Why this is important
Under the Tax Cuts and Jobs Act of 2018, taxpayers can only deduct a combined total of $10,000 in state and local income taxes on their individual returns. This includes state income taxes, as well as property taxes and other local taxes. Amounts paid over $10,000 were non-deductible for federal tax purposes.
AB 150 will allow passthrough businesses to make certain state tax payments on behalf of its owners and deduct such payments on the business federal return. As a result, this allows the business owner to potentially indirectly deduct state income taxes that were previously non-deductible. Recently, the IRS gave its blessing for this type of arrangement.
How does it work?
For tax years 2021 to 2025, qualified passthrough entities can make a passthrough entity tax payment equal to 9.3% of the passthrough entities net income and deduct such payment for federal tax purposes.
Qualified passthrough entities generally include S Corporation and Partnerships with certain types of partners. Notably, partnerships with a partnership partner are NOT eligible.
For tax year 2021, the passthrough entity tax must be elected and the 9.3% payment must be made by the original due date of the return WITHOUT extension, which is generally March 15, 2022.
For tax years 2022 through 2025, a payment is required in two installments:
The first installment is due on or before June 15th of the taxable year of the annual election, which is to be the greater of either 50% of the elective tax paid the prior taxable year or $1,000.
The second installment is due on or before the due date of the original return for the qualified entity without regard to any extensions (March 15th for a calendar entity).
What happens to the tax payments?
The business owner will claim a nonrefundable tax credit on their individual return for any payments made on their behalf.
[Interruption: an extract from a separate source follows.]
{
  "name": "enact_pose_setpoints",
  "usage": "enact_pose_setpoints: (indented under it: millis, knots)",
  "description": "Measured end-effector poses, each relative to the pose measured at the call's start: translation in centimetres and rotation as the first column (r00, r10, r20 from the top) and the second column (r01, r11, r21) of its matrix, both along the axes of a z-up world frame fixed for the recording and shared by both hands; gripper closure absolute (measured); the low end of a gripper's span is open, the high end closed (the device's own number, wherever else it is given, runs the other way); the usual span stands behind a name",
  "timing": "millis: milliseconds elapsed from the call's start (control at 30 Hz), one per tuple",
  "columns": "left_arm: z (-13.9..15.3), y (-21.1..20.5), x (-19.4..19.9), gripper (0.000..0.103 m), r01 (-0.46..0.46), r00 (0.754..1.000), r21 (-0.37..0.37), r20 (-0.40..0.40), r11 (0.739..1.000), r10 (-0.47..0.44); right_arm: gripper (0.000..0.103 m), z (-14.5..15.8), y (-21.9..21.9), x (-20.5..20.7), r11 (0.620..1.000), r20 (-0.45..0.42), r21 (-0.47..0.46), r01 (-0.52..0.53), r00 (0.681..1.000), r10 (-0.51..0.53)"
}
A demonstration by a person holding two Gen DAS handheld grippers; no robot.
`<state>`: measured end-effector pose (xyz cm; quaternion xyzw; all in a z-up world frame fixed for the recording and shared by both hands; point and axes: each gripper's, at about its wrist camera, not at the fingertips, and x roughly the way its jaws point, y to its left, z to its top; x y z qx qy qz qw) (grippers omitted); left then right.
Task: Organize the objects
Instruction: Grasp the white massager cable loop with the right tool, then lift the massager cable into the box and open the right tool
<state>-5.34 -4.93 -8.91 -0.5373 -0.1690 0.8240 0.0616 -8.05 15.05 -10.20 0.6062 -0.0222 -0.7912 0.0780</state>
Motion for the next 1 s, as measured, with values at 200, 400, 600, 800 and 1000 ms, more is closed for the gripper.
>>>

Any unused credit can be carried forward for up to five (5) years.
Who might this benefit?
If you are the business owner of a qualified entity (S Corporation or Partnership) who incurs a State and Local Tax of greater than $10,000 in a year, you may be able to indirectly deduct the state income tax over the $10,000 cap using these payments. Additionally, if your tax bracket is in the 9.3% tax bracket or higher, you may benefit from these payments.
As with any new tax law, there will undoubtedly be some answered questions. But it’s certainly never too late to start planning for the future!